Dr. John R. Locke’s opus

Photo of John Locke conductingDirector of Bands John R. Locke knows exactly why he’s at UNC Greensboro.

“I know I’ve had a few moments when I’ve stood on the podium at UNCG Auditorium, and I’ve thought, ‘This is what I was put on Earth to do. I was put on earth to conduct a college band.”

Thousands of undergraduates, hundreds of graduate students, and more than 63,000 former and current students who have worked with him would agree. The number of skilled musicians who have been influenced at UNCG by Locke is tremendous. He will retire this December, but during the 36 and a half years he’s served the campus, the School of Music has undergone an incredible transformation.

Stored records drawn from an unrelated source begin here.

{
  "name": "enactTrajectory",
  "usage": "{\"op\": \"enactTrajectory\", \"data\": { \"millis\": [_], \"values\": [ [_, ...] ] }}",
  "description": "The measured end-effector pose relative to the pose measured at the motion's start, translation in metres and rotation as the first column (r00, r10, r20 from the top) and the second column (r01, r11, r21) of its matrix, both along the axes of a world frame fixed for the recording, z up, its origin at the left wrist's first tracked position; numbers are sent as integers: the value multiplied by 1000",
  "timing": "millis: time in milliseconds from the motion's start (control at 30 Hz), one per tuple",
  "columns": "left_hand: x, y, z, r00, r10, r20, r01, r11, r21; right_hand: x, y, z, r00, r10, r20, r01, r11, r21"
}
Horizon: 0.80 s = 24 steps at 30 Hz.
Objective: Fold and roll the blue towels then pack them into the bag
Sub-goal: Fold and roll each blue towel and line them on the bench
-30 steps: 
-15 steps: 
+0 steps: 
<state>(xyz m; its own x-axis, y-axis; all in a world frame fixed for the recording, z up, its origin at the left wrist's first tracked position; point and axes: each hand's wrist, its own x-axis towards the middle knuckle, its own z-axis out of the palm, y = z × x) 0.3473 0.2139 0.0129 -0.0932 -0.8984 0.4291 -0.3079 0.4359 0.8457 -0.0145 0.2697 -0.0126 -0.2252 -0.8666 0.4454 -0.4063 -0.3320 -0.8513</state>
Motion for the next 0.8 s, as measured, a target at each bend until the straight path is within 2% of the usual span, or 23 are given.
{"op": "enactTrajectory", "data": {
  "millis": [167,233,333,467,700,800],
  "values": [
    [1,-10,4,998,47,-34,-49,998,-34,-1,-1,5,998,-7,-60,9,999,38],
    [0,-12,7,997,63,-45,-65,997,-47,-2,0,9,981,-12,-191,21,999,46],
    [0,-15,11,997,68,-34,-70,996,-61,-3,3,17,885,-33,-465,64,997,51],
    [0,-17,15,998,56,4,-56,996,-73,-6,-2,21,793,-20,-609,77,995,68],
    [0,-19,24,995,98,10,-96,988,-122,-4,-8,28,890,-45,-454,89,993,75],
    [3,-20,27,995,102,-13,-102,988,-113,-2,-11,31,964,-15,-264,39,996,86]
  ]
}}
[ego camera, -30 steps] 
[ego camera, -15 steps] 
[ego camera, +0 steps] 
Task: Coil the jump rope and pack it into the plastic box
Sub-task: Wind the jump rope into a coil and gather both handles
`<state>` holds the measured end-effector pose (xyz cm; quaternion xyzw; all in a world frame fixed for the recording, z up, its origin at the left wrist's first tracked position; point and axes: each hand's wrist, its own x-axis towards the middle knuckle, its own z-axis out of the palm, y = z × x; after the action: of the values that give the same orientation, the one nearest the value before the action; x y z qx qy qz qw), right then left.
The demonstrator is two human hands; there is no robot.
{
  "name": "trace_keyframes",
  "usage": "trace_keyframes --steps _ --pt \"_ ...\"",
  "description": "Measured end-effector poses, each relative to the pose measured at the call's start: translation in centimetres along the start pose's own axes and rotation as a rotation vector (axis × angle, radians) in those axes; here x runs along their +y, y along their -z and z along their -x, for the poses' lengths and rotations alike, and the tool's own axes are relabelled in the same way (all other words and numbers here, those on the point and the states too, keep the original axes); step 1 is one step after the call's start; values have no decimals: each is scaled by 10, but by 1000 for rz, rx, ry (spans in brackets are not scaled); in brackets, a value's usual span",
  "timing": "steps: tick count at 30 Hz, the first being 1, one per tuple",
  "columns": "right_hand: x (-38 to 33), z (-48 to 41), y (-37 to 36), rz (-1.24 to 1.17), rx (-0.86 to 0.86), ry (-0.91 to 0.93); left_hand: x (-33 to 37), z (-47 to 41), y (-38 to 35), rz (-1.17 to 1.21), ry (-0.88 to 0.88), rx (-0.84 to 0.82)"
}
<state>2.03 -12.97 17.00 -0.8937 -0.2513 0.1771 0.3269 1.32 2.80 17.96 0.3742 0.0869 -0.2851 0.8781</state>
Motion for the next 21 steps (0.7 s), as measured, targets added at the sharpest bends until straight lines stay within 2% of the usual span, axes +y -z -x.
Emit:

When Locke came to Greensboro in 1982, the music school was strong and distinguished, but enrollment was somewhat small. There were only three trumpet players among the 240 music majors, which meant they were spread thin among UNCG’s four ensembles. But gradually, that changed.

Locke placed advertisements, hung posters and did everything he could do to recruit music students into the band. A few years later, when there were six talented freshmen trumpet majors in the entering class, Locke felt the school’s enrollment had turned a corner. There are now around 600 music majors. He credits the other enthusiastic faculty for their work in strengthening and expanding the School of Music.

“While I was the cruise director, figuratively speaking, I can’t claim all the credit.” he says. “I had plenty of help from a very talented faculty.”

But over the next 30-some years, there was something special that played an undeniable role in increasing enrollment in the music school: the UNCG Summer Music Camp, which began in 1983 with a humble mailing created by none other than Dr. John Locke.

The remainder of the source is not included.